Refactoring Session #2a: Matrix Calculation – Code Smells

A while ago, Twitter user @vaughncato sent me the piece of code for this refactoring session. Since there is a lot of things to do on this code, I split this session in two parts. This part will deal with general code smells.

Like the last time, I have done a step by step refactoring of the original code and put it all on GitHub. Each step is a single commit, so you can follow along in the file history. So let’s start with the original code (with some indentation changes applied for the blog):

#include <vector>
#include <cmath>
#include <cassert>
#include <iostream>

using std::vector;
using std::cout;

struct Matrix : vector<vector<float>> {
  using vector<vector<float>>::vector;
  int rows() const { return size(); }
  int cols() const { return (*this)[0].size(); }
};

typedef vector<float> Vector;

// Solve y=m*x for x using Gauss-Jordan Elimination.
// Result is placed back in y
// Identity is placed back in m
void solve(Matrix &m,Vector &y) {
  int n = m.rows();
  assert(n==m.cols());
  vector<int> ref(n);

  for (int i=0;i<n;++i) {
    ref[i] = i;
  }

  for (int row=0; row<n; ++row) {
    // Find a row that has a non-zero value in the current column
    {
      int i = row;
      for (;;++i) {
        assert(i<n);
        if (m[i][row]!=0) {
          break;
        }
      }
      for (int j=0; j!=n; ++j) {
        float temp = m[row][j];
        m[row][j] = m[i][j];
        m[i][j] = temp;
      }
      {
        float temp = y[i];
        y[i] = y[row];
        y[row] = temp;
      }
      {
        int temp = ref[i];
        ref[i] = ref[row];
        ref[row] = temp;
      }
    }
    {
      // Normalize row to have diagonal element be 1.0
      float v = m[row][row];
      for (int j=row;j<n;++j) {
        m[row][j] /= v;
      }
      y[row] /= v;
    }
    // Make all lower rows have zero in this column
    for (int j=0;j<n;++j) {
      if (j!=row) {
        float v = m[j][row];
        for (int k=row;k<n;++k) {
          m[j][k] -= m[row][k]*v;
        }
        y[j] -= y[row]*v;
      }
    }
  }
  for (int i=0;i<n;++i) {
    float temp = y[i];
    y[i] = y[ref[i]];
    y[ref[i]] = temp;
  }
}

static void print_vector(const char *name,const Vector &b) {
  cout << name << "=" << "\n";
  for (int i=0, n=b.size(); i!=n; ++i) {
    cout << "  " << b[i] << "\n";
  }
  cout << "\n";
}

static void print_matrix(const char *name,const Matrix &temp) {
  cout << name << "=\n";
  for (int i=0, m=temp.size(); i!=m; ++i) {
    for (int j=0, n=temp[i].size(); j!=n; ++j) {
      cout << "  " << temp[i][j];
    }
    cout << "\n";
  }
  cout << "\n";
}

static bool is_near(float actual,float expected,float tolerance) {
  float delta = fabsf(actual-expected);
  return delta<=tolerance;
}

static Vector product(const Matrix &m,const Vector &x) {
  Vector a(x.size());

  for (int i=0; i!=3; ++i) {
    float sum = 0;
    for (int j=0; j!=3; ++j) {
      sum += m[i][j]*x[j];
    }
    a[i] = sum;
  }

  return a;
}

int main() {
  Matrix m = {
    {1.1, 2.4, 3.7},
    {1.2, 2.5, 4.8},
    {2.3, 3.6, 5.9},
  };

  Vector y = {0.5,1.2,2.3};

  Matrix temp = m;
  Vector x = y;
  solve(temp,x);

  Vector mx = product(m,x);

  print_matrix("m",m);
  print_vector("y",y);
  print_vector("x",x);
  print_vector("m*x",mx);

  float tolerance = 1e-5;

  for (int i=0, n=y.size(); i!=n; ++i) {
    assert(is_near(mx[i],y[i],tolerance));
  }
}

This is  a lot of stuff. I won’t go into smaller details this time, like includes and helper functions. Instead, I will concentrate on the central function of this code example – except one major pet peeve.

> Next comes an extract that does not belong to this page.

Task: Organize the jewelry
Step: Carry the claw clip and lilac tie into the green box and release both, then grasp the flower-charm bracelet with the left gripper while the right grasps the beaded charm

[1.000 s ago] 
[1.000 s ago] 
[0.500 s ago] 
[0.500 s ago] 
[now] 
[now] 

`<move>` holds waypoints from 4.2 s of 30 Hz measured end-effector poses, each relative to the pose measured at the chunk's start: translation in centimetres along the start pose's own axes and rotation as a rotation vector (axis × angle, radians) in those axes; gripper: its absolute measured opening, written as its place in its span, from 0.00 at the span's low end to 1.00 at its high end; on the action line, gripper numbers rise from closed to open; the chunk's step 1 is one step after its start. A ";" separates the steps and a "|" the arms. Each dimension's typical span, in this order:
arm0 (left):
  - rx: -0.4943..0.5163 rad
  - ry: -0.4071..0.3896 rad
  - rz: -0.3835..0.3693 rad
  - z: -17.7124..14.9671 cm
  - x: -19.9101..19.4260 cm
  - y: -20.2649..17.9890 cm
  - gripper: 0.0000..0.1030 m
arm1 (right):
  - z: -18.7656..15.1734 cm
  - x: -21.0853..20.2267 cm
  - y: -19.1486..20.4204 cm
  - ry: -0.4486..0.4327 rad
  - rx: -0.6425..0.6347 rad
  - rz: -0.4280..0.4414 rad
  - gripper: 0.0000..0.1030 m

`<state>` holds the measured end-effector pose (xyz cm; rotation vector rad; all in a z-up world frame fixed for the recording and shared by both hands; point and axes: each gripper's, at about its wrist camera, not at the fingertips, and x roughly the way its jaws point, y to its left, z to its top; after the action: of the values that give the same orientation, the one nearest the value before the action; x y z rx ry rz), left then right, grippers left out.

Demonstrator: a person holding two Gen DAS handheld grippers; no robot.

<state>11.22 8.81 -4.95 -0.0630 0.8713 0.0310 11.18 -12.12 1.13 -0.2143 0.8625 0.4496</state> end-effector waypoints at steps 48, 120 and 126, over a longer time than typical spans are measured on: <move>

Refactoring some code smells

When I skim this code there are two code smells that immediately attract my attention: Poor naming and Matrix deriving from std::vector.  The poor naming is ubiquitous: there are a lot of one-letter names  for variables that are not simple loop counters, and ref isn’t very descriptive either.

Renaming the central function

The name that irritates me most is not any variable name inside the function, but the name of the function itself. It has global visibility and therefore should really say what the function does. solve does not tell us anything.

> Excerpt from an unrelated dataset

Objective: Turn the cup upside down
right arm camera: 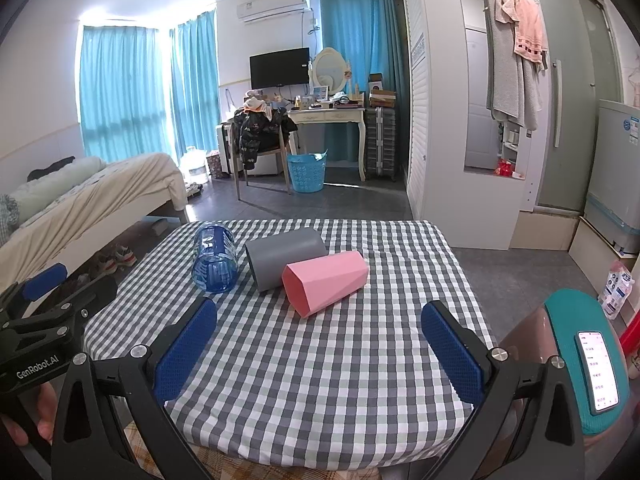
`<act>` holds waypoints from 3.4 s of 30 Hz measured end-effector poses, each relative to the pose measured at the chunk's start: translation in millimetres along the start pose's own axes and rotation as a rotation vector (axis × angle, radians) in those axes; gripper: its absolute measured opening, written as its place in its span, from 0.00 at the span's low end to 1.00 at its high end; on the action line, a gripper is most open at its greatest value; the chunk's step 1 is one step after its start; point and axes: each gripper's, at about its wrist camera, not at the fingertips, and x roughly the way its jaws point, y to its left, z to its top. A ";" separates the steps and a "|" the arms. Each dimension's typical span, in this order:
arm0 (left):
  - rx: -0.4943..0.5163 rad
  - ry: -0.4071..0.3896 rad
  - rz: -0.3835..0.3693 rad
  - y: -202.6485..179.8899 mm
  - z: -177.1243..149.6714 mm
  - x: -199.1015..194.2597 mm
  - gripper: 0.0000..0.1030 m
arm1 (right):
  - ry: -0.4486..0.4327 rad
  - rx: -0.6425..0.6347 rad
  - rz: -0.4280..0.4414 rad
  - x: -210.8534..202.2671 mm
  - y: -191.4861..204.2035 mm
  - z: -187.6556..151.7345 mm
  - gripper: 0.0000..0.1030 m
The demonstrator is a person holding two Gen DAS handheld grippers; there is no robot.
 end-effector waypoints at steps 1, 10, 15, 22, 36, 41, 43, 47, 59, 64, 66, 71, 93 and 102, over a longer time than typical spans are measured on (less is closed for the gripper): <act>0.001 0.001 0.001 0.1 0.1 -0.2 0.98 | -0.001 0.000 0.001 -0.1 -0.4 0.0 1.00; 0.000 0.001 0.002 2.9 -0.5 -0.9 0.98 | 0.000 0.001 0.001 -0.2 -0.9 0.1 1.00; 0.001 0.001 0.003 3.2 -0.7 -0.9 0.98 | 0.000 0.001 0.001 -0.2 -0.9 0.1 1.00; -0.002 0.005 0.008 7.5 -0.7 1.3 0.98 | -0.003 -0.003 0.005 -3.4 6.9 0.3 1.00; -0.003 0.013 0.023 9.2 -0.8 4.0 0.98 | -0.002 -0.006 0.010 -2.8 3.6 4.6 1.00; -0.001 0.013 0.024 9.0 -0.9 4.6 0.98 | -0.001 -0.007 0.013 -3.0 5.6 4.7 1.00; -0.002 0.013 0.023 8.7 -0.5 4.5 0.98 | 0.000 -0.007 0.014 -2.4 5.9 4.6 1.00; -0.003 0.013 0.024 9.8 -0.7 4.6 0.98 | -0.001 -0.007 0.013 -2.2 5.9 4.4 1.00; -0.003 0.013 0.022 9.2 -0.3 4.6 0.98 | -0.001 -0.006 0.015 -0.9 7.0 2.6 1.00; -0.003 0.013 0.022 10.0 -0.7 5.0 0.98 | -0.001 -0.006 0.015 -0.5 6.4 1.8 1.00; -0.003 0.013 0.022 9.6 -0.6 5.0 0.98 | 0.000 -0.006 0.017 -0.3 6.5 1.1 1.00; -0.003 0.013 0.022 9.5 -0.6 5.1 0.98 | -0.001 -0.006 0.016 0.0 6.8 0.4 1.00; -0.079 0.135 0.129 72.3 -20.8 71.8 0.98 | 0.062 -0.125 0.076 53.6 43.9 12.6 1.00; -0.143 0.202 0.225 133.4 -25.9 122.4 0.98 | 0.148 -0.262 0.180 142.8 106.1 39.5 1.00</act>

So the first order of the day is to find a better name for the function. It is more important than any of the other issues in the code,  because it is the part that affects the maintainability of any code that calls the function. That is a potentially larger area than the code we are refactoring.

As the comment at the top of the function suggests, it calculates the inverse of a matrix to solve the equation m*x=y for x with given m and y. If it was about numbers, this would be a division, but the concept does not exist for matrices. So, in want of a better name, I renamed the function to invertMatrixMultiplication.

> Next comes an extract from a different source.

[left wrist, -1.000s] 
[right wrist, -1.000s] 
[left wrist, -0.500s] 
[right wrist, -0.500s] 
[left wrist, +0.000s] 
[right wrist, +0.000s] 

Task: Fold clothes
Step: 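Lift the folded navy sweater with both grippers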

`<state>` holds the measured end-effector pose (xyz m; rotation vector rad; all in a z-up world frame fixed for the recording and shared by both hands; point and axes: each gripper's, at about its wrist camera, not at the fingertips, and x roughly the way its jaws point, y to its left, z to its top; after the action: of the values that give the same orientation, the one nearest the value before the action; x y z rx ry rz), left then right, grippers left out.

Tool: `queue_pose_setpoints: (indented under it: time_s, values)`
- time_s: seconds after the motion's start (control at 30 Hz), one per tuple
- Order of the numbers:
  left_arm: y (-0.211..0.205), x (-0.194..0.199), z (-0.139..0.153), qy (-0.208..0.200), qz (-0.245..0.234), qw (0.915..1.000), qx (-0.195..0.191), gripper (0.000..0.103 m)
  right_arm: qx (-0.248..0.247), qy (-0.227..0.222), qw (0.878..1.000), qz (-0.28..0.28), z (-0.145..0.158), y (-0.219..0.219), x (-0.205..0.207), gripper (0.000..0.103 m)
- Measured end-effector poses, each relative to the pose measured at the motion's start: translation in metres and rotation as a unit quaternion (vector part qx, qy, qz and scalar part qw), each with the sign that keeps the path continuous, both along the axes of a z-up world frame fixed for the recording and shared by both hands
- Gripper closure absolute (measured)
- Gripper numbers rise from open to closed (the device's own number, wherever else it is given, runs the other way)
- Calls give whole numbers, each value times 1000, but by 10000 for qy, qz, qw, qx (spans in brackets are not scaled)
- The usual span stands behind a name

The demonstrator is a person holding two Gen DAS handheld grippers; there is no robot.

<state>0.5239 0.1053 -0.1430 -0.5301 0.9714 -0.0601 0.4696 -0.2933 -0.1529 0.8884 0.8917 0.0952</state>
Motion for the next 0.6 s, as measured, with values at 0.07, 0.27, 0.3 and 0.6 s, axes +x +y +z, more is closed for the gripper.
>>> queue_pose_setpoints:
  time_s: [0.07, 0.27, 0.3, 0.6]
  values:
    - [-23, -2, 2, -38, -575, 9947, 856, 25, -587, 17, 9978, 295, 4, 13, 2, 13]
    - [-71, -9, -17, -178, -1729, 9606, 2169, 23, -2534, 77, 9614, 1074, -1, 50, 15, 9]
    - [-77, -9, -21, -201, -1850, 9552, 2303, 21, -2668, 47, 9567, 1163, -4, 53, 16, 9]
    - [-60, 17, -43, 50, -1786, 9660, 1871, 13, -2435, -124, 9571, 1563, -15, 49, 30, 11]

Pet peeve: Deriving from standard containers

The next step was the pet peeve I mentioned earlier: Matrix deriving from std::vector. Standard library containers are not designed to be derived from, and inheritance is a far too close coupling.

Instead, aggregation is the appropriate thing to do here. So, I redesigned the Matrix class to have the vector as a class member:

class Matrix {
  typedef vector<float> Row;
  vector<Row> values;
public:
  Matrix(std::initializer_list<vector<float>> matrixValues)
    : values{matrixValues}
  {}

  int rows() const { return values.size(); }
  int cols() const { return values[0].size(); }
  Row& operator[](std::size_t index) { 
    return values[index]; 
  }
  Row const& operator[](std::size_t index) const { 
    return values[index]; 
  }
};

It has the same interface as before, as far as it had been used. There is only one exception: The print_matrix function used the size method inherited from std::vector before. In the refactoring I changed it to a call to rows, which is consistent with the rest of the code.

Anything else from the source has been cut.